Bourdieu foi um sociólogo francês compreendia
a sociedade a partir de campos que se inter relacionam, e ao mesmo tempo
possuem certa autonomia, gerando uma dinâmica própria. Há, de acordo com o
sociólogo, um evidente embate pela ocupação dos espaços.
Para ele, a ciência do Direito deve evitar o instrumentalismo
– ideia do direito a serviço da classe dominante – e o formalismo – ideia do
direito como força autônoma em face das pressões sociais, sendo uma ciência autônoma,
mas ao mesmo tempo ligada a diversos outros campos, devido à concorrência de
forças e lutas simbólicas. Conclui, com isso, que o Direito pode servir como
instrumento para a mudança social apesar de apontar os limites devido às
interpretações, já que elas ocorrem apenas dentro do espaço dos possíveis.
Deste modo, a ADPF 54/DF, que trata
o aborto de anencéfalos como antecipação do parto, diferenciando-a do aborto,
demonstra bem o pensamento de Bourdieu. Este aborda em seu texto “A força do
direito: elementos para uma sociologia do campo jurídico”, os espaços possíveis
na época em que o Código Penal foi sancionado, momento em que não haviam meios
de comprovação da anencefalia.
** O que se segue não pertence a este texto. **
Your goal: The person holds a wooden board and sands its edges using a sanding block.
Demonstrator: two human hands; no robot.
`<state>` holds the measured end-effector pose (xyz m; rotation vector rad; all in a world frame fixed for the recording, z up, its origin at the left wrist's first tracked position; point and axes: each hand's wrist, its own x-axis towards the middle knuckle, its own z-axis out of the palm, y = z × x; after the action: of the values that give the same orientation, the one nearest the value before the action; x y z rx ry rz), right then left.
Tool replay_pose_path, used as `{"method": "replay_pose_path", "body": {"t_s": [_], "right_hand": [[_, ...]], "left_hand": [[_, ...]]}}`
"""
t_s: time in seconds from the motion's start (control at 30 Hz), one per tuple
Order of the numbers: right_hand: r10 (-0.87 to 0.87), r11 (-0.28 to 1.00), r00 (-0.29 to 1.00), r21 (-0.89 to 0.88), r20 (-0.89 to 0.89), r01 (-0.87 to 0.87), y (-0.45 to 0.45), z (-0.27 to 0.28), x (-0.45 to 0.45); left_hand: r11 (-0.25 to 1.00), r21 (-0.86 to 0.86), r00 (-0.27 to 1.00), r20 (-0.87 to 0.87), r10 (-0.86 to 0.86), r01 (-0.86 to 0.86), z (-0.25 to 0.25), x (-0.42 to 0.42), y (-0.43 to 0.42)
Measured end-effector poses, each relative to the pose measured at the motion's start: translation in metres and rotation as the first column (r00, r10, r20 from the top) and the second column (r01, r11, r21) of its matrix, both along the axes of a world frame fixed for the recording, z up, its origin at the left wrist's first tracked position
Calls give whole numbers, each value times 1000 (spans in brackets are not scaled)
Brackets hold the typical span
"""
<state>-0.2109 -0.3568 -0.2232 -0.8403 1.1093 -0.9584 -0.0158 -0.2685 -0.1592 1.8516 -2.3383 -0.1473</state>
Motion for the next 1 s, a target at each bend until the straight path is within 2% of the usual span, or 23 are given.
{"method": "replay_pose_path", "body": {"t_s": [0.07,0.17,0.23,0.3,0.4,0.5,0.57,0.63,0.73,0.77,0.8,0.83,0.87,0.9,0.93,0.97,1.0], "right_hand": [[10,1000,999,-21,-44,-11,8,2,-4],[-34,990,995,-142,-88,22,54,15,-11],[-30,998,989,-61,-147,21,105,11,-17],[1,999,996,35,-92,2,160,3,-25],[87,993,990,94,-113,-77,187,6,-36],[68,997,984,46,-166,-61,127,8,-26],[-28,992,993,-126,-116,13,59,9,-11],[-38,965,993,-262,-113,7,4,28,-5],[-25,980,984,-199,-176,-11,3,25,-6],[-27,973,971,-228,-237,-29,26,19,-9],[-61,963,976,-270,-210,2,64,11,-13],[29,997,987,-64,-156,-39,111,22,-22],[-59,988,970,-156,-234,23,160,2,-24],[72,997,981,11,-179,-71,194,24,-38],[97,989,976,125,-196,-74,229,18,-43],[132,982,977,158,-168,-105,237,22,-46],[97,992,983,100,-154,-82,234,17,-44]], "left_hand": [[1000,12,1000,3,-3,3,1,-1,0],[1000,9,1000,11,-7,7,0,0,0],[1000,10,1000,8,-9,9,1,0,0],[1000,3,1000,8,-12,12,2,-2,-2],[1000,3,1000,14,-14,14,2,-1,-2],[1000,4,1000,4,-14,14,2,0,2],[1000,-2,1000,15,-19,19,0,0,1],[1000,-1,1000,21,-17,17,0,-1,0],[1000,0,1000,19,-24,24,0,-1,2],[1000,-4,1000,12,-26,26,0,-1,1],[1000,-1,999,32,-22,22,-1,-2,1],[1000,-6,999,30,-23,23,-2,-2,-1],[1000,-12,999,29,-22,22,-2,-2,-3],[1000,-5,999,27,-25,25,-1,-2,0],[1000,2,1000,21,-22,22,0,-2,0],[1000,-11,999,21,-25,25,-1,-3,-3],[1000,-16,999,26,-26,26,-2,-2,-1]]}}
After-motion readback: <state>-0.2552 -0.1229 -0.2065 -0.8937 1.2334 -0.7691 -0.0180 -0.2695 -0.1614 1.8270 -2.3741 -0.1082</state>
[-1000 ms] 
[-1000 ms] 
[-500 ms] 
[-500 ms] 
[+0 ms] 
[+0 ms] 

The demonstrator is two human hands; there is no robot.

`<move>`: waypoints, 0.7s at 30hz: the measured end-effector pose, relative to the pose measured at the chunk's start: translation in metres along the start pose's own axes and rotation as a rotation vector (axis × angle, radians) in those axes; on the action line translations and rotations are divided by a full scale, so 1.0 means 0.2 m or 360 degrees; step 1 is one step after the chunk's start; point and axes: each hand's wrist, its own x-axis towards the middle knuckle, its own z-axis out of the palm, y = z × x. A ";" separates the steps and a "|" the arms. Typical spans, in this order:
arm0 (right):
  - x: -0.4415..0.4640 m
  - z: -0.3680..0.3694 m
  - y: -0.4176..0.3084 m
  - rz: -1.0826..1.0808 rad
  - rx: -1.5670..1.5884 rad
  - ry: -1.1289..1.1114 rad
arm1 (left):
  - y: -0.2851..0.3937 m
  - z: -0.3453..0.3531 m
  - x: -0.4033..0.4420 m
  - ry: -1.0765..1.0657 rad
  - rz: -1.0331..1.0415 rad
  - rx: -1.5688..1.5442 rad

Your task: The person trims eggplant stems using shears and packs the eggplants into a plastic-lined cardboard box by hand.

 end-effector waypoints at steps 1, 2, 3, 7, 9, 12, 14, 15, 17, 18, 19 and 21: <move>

Dessa forma, a medicina foi judicializada:
passou a ser uma decisão não apenas do médico e da gestante, mas também do
magistrado, o qual, dessa maneira, implica no Direito definindo o que é e o que
não é vida.
Ele aborda também a luta simbólica
do campo jurídico, que se dá entre as normas positivadas e os operadores do
direito, além de ocorrer de forma dialética, entre as fontes do direito – a doutrina
e a jurisprudência – e a interpretação, adequação à realidade – feita pelos
juízes.
A relativa autonomia do Direito é
também neste caso percebida, já que o Superior Tribunal Federal depende da
opinião dos juristas e também do laudo médico, ou seja, campos jurídico e
científico. Há, assim, uma interação entre os campos, porém o efeito do campo
jurídico é maior do que os outros, já que são eles que possuem “a palavra final”
sobre a vida e ausência de vida em um feto. No entanto, a legitimidade da
sentença, segundo Bourdieu, se dá pelo uso da razão; isto é percebido ao longo
da ADPF com afirmações como a de que o feto não tem perspectiva de vida fora do
útero.
A problemática no debate se dá pela
discussão pautada na questão “existe ou não vida no feto?”, o que é uma
discussão moral, já que tanto o campo médico quanto o jurídico já possuem
respostas para isso. Vê-se, assim, que o Direito ainda está muito próximo do
espaço possível da moral, mas já avança para a razão, como no argumento do juiz sobre a autodeterminação da mulher.
A legalização do aborto de
anencéfalos seria, assim, o momento de conflito da moral com a razão; seria um
momento anterior que conduziria à legalização do aborto como um todo,
alargando-se o espaço dos possíveis ao abordar também questões como os direitos
da mulher e da disposição do próprio corpo.